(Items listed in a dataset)
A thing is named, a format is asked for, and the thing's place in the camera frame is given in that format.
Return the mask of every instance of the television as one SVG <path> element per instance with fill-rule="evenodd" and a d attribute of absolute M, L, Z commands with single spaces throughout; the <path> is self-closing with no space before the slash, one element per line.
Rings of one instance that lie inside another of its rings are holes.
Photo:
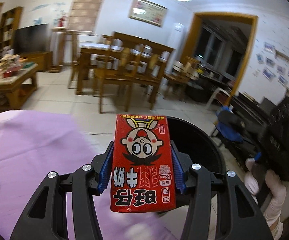
<path fill-rule="evenodd" d="M 39 24 L 15 31 L 14 54 L 47 51 L 48 24 Z"/>

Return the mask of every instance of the cartoon eye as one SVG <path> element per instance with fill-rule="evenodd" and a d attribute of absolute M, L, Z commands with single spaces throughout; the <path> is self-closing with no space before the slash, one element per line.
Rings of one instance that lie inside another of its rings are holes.
<path fill-rule="evenodd" d="M 141 145 L 139 144 L 139 143 L 134 143 L 133 145 L 132 145 L 132 152 L 134 153 L 134 154 L 139 154 L 140 153 L 140 151 L 141 151 Z"/>
<path fill-rule="evenodd" d="M 144 145 L 144 153 L 147 154 L 147 155 L 152 153 L 152 146 L 151 146 L 150 143 L 146 143 Z"/>

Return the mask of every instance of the silver screw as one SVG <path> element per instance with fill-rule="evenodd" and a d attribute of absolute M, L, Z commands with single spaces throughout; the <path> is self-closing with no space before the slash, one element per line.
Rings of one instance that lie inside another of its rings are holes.
<path fill-rule="evenodd" d="M 196 170 L 196 171 L 201 169 L 201 165 L 198 164 L 198 163 L 192 164 L 191 167 L 192 167 L 194 170 Z"/>
<path fill-rule="evenodd" d="M 91 165 L 90 165 L 90 164 L 84 165 L 84 166 L 83 166 L 83 170 L 84 170 L 84 171 L 89 171 L 89 170 L 91 170 Z"/>
<path fill-rule="evenodd" d="M 56 173 L 54 171 L 51 171 L 48 173 L 48 178 L 52 179 L 56 176 Z"/>
<path fill-rule="evenodd" d="M 236 176 L 236 173 L 234 171 L 227 171 L 227 175 L 231 178 Z"/>

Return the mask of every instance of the bookshelf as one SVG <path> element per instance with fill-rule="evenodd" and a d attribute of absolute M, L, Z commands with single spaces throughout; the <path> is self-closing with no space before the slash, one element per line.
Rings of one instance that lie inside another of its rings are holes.
<path fill-rule="evenodd" d="M 18 29 L 23 7 L 15 7 L 1 15 L 0 21 L 0 58 L 3 47 L 13 46 L 14 31 Z"/>

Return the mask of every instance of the table covered with purple cloth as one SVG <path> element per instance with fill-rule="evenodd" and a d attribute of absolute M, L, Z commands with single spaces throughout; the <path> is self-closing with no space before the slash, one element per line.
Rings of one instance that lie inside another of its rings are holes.
<path fill-rule="evenodd" d="M 87 143 L 70 115 L 36 111 L 0 114 L 0 234 L 9 239 L 28 200 L 50 171 L 76 171 L 101 152 Z M 110 189 L 94 203 L 104 239 L 172 240 L 153 213 L 110 211 Z M 69 239 L 75 239 L 71 194 L 67 194 Z"/>

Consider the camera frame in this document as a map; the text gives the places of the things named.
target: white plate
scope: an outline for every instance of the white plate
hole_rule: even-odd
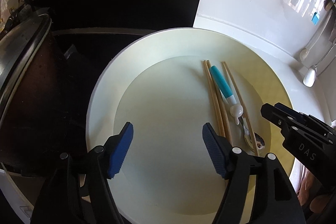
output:
[[[119,174],[109,181],[120,212],[132,223],[211,223],[224,193],[202,140],[202,126],[218,131],[202,60],[222,70],[226,61],[247,105],[255,132],[287,173],[293,156],[282,136],[260,115],[268,102],[290,106],[279,79],[253,51],[222,34],[172,29],[143,37],[127,47],[100,77],[87,116],[88,149],[118,134],[125,122],[134,138]],[[234,145],[248,151],[234,125]],[[247,222],[253,191],[242,221]]]

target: metal spoon
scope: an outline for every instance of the metal spoon
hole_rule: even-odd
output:
[[[312,65],[306,75],[304,76],[303,79],[303,83],[304,85],[311,87],[316,79],[316,75],[317,75],[317,66],[322,62],[322,60],[327,56],[328,53],[330,53],[331,49],[335,46],[336,44],[336,39],[334,40],[334,42],[331,44],[331,47],[329,48],[329,50],[325,53],[325,55],[321,58],[321,60],[319,62],[317,62],[315,65]]]
[[[250,149],[253,151],[253,145],[252,145],[252,140],[251,140],[251,135],[250,135],[250,131],[249,129],[245,126],[243,117],[239,117],[239,124],[241,124],[241,126],[243,127],[243,131],[244,131],[244,138],[245,138],[245,142],[248,144],[248,146],[250,147]],[[257,141],[257,146],[258,146],[258,150],[264,149],[265,148],[265,141],[263,138],[261,138],[257,133],[254,132],[255,135],[255,139]]]

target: wooden chopstick
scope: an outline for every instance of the wooden chopstick
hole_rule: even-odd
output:
[[[212,101],[213,101],[213,104],[215,106],[216,118],[217,118],[217,123],[218,123],[218,128],[219,128],[219,135],[222,136],[222,137],[225,137],[225,130],[224,130],[224,126],[223,126],[221,110],[219,108],[219,103],[218,103],[217,96],[216,96],[215,85],[214,85],[214,83],[211,79],[211,74],[210,74],[210,71],[209,71],[206,60],[203,61],[203,65],[204,65],[205,73],[206,73],[207,79],[208,79],[208,84],[209,84],[209,88],[210,88]]]
[[[210,69],[211,68],[211,63],[210,63],[209,60],[207,60],[207,65],[208,65],[208,69]],[[220,109],[220,113],[221,113],[221,117],[222,117],[222,121],[223,121],[223,125],[224,125],[225,137],[227,138],[227,140],[232,145],[232,134],[231,134],[230,124],[229,124],[229,119],[227,117],[227,113],[226,113],[226,110],[225,110],[223,97],[222,97],[221,91],[219,90],[219,87],[216,84],[215,80],[213,79],[212,75],[211,75],[211,78],[212,78],[212,82],[215,86],[216,97],[217,97],[217,100],[218,100],[218,103],[219,103],[219,109]]]
[[[237,86],[237,84],[236,84],[236,82],[235,82],[235,79],[233,78],[233,75],[231,74],[231,71],[230,71],[230,69],[228,68],[226,62],[222,62],[222,64],[224,65],[224,67],[225,67],[227,73],[229,74],[229,76],[230,76],[230,78],[231,78],[231,82],[232,82],[233,86],[235,87],[235,90],[236,90],[236,93],[237,93],[237,95],[238,95],[238,99],[239,99],[239,101],[240,101],[240,104],[241,104],[241,106],[242,106],[243,109],[244,109],[244,113],[243,113],[243,115],[244,115],[244,117],[245,117],[245,119],[246,119],[247,127],[248,127],[248,129],[249,129],[249,131],[250,131],[250,136],[251,136],[251,141],[252,141],[252,146],[253,146],[254,154],[255,154],[256,156],[259,156],[259,150],[258,150],[258,146],[257,146],[257,141],[256,141],[256,139],[255,139],[254,131],[253,131],[253,128],[252,128],[252,124],[251,124],[251,120],[250,120],[249,114],[248,114],[248,112],[247,112],[246,105],[245,105],[245,103],[244,103],[244,101],[243,101],[243,98],[242,98],[242,96],[241,96],[241,94],[240,94],[240,92],[239,92],[239,89],[238,89],[238,86]]]

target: screw
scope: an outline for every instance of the screw
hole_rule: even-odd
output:
[[[59,155],[59,158],[61,160],[65,160],[67,157],[68,157],[68,153],[66,153],[66,152],[63,152],[63,153],[61,153],[61,155]]]
[[[96,147],[94,148],[94,151],[95,151],[96,153],[101,153],[101,152],[104,151],[104,147],[103,147],[102,145],[98,145],[98,146],[96,146]]]
[[[240,154],[242,152],[242,150],[239,147],[234,147],[232,149],[232,152],[235,153],[235,154]]]
[[[277,157],[273,153],[269,153],[267,155],[267,158],[269,158],[270,160],[275,160]]]

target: white utensil head
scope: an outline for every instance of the white utensil head
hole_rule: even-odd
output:
[[[307,58],[308,54],[309,54],[309,50],[307,50],[306,48],[304,48],[300,52],[300,60],[301,60],[301,62],[303,62]]]
[[[303,83],[304,85],[311,87],[316,79],[316,68],[314,66],[311,66],[306,75],[304,76]]]
[[[244,109],[241,104],[235,104],[230,107],[230,114],[235,118],[239,118],[241,115],[243,115],[243,111]]]

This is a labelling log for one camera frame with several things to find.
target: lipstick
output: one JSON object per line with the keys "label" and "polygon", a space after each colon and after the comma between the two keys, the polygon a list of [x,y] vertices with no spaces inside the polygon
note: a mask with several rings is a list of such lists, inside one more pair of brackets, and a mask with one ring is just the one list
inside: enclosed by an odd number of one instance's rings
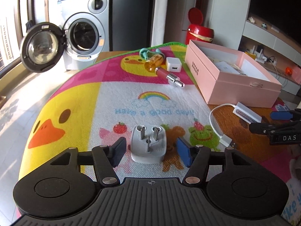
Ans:
{"label": "lipstick", "polygon": [[170,73],[166,69],[163,69],[161,67],[156,67],[155,73],[158,77],[162,79],[167,79],[168,83],[170,85],[176,86],[176,87],[185,87],[185,84],[180,81],[180,78],[176,75]]}

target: cartoon strawberry
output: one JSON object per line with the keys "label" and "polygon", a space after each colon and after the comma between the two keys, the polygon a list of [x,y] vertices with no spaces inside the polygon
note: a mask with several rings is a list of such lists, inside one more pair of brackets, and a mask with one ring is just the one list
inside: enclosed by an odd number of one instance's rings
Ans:
{"label": "cartoon strawberry", "polygon": [[193,120],[195,121],[195,129],[196,130],[201,131],[204,129],[204,126],[201,123],[199,123],[198,119],[194,118]]}
{"label": "cartoon strawberry", "polygon": [[116,124],[114,127],[113,127],[113,131],[114,133],[117,133],[117,134],[123,134],[127,131],[127,126],[126,124],[124,124],[123,122],[119,122],[118,124]]}

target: power plug adapter
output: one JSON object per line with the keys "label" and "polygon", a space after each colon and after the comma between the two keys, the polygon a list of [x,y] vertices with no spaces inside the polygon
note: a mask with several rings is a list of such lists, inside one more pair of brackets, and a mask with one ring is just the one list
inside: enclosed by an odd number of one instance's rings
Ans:
{"label": "power plug adapter", "polygon": [[139,125],[131,135],[131,158],[144,164],[157,164],[163,161],[166,153],[166,132],[161,126]]}

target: pink box
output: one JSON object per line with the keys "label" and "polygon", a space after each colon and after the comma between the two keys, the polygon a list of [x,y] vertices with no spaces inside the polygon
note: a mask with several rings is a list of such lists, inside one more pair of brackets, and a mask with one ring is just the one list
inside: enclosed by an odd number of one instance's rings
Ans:
{"label": "pink box", "polygon": [[[246,76],[222,72],[208,57],[236,64]],[[226,47],[191,40],[185,61],[207,104],[241,102],[249,107],[271,108],[282,87],[250,56]]]}

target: charging cable
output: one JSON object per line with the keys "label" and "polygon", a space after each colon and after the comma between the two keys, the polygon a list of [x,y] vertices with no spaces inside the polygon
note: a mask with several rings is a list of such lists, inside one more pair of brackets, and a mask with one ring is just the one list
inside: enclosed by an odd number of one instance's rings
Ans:
{"label": "charging cable", "polygon": [[223,104],[223,105],[219,105],[217,107],[215,107],[214,109],[211,110],[210,114],[209,114],[209,122],[210,122],[210,125],[212,127],[212,130],[216,133],[216,135],[220,138],[219,142],[221,144],[223,144],[224,146],[226,147],[233,147],[233,148],[236,148],[236,144],[233,142],[233,140],[231,138],[229,138],[227,135],[223,134],[223,135],[220,135],[217,130],[214,128],[213,126],[213,123],[212,123],[212,113],[213,111],[215,111],[216,109],[222,107],[222,106],[232,106],[233,108],[236,107],[236,105],[233,105],[233,104]]}

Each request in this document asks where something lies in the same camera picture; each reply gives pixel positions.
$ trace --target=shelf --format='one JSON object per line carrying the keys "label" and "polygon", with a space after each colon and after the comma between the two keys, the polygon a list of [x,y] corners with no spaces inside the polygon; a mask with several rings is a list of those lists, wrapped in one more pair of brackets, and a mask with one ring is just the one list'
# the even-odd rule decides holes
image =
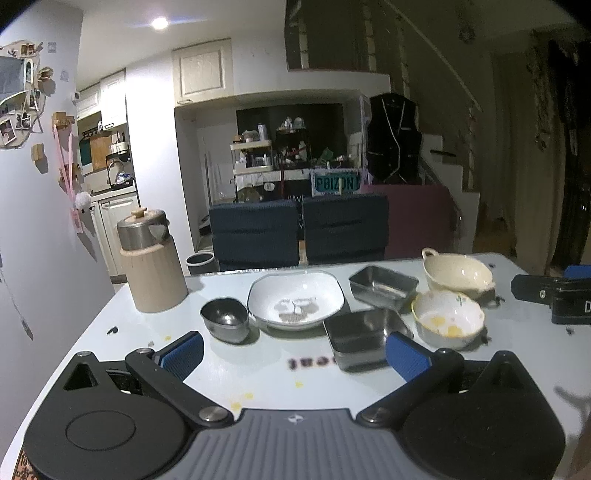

- EXERCISE DIRECTIONS: Scan the records above for the word "screw" and return every line where it occurs.

- OUTPUT OF THE EXERCISE:
Return the mask of every instance of the silver screw as one SVG <path> element per instance with fill-rule="evenodd" and a d attribute of absolute M, L, Z commands with single spaces throughout; the <path> is self-closing with no space before the slash, one element per line.
target: screw
scope: an outline for every instance of the screw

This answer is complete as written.